Having now traded away infielder and former franchise cornerstone Hanley Ramirez, second baseman Omar Infante, and starting pitcher Anibal Sanchez, it appears that the Miami Marlins are in full fire-sale mode. This impression is further compounded by Josh Johnson's rumored residence on the trading block.
Now, trading away large portions of the starting lineup is nothing new for the Marlins. This team has long gutted its roster with penny-pinching trades the moment it triumphs. After winning a championship in 1997, Kevin Brown, Al Leiter, and Gary Sheffield vanished. After another title in 2003, Derrek Lee, Brad Penny, Pudge Rodriguez, Josh Beckett, and Mike Lowell left.
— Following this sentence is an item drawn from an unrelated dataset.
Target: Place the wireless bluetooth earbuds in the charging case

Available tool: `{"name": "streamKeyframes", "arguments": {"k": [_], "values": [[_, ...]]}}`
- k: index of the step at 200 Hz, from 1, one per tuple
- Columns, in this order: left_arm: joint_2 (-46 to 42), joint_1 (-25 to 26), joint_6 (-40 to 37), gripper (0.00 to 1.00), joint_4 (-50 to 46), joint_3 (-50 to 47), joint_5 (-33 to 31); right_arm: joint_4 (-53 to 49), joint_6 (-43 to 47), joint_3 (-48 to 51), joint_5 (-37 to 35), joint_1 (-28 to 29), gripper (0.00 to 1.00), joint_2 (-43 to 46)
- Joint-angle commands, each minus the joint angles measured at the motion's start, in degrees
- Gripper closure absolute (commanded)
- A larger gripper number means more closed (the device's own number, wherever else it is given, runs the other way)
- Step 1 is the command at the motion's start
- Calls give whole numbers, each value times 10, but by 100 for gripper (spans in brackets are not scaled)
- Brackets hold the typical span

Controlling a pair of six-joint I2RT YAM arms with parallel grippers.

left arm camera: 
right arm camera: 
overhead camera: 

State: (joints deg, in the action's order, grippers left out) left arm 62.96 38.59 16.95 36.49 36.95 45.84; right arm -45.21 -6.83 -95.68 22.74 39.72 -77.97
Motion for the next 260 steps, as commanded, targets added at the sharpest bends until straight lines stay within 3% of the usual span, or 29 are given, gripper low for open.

Miguel Cabrera soon followed them out of town. This was the Marlins' strange eternal life cycle. Develop young talent, win World Series on the backs of said young talent, immediately trade away young talent.
But 2012 was supposed to change all that! The Marlins had finally gotten their new stadium, a new name and uniforms, and for the first time in their history, they had invested in the offseason free-agent market. They made a serious play for Albert Pujols, and, even though they missed out, they came away with Jose Reyes, Mark Buerhle, and Heath Bell. This year was going to be a treat for "Marlins fans," a term historically used to refer to Mets fans who had retired to Boca.
Hanley would bounce back. So would Carlos Zambrano. Giancarlo Stanton would climb further, slip-free. Gaby Sanchez and Logan Morrison would hit well to round things out. Bell would make everyone forget Leo Nunez (or whomever). And the technicolor whirligig would rise every night.
Of course, things haven't gone according to that plan. The Marlins are a lame 45-51. Hanley has struggled, and so has Zambrano. Stanton got hurt. Gaby Sanchez went back to triple-A, and Logan Morrison should have. And Heath Bell can't even close as well as a position player.
But this is exactly what they deserve. Loria splurged on talent only after swindling the citizens of Miami into footing 80 percent of the bill for his monstrous stadium. He murdered baseball in Montreal, and he did it all to write a pretentious love note to Joan Miro. The man hasn't done right by anyone since Charles Schulz retired.
The real Marlins finally breached this morning, when their official account retweeted MLB.com beat writer Joe Frisaro:
Trading Hanley changes mood in clubhouse, a source said, "it was time" #Marlins
— Joe Frisaro (@JoeFrisaro) July 25, 2012
The Marlins, you see, want to be a big-market franchise in almost every way: big free agents, expensive stadium, organizational backbiting. They just don't want to write the checks.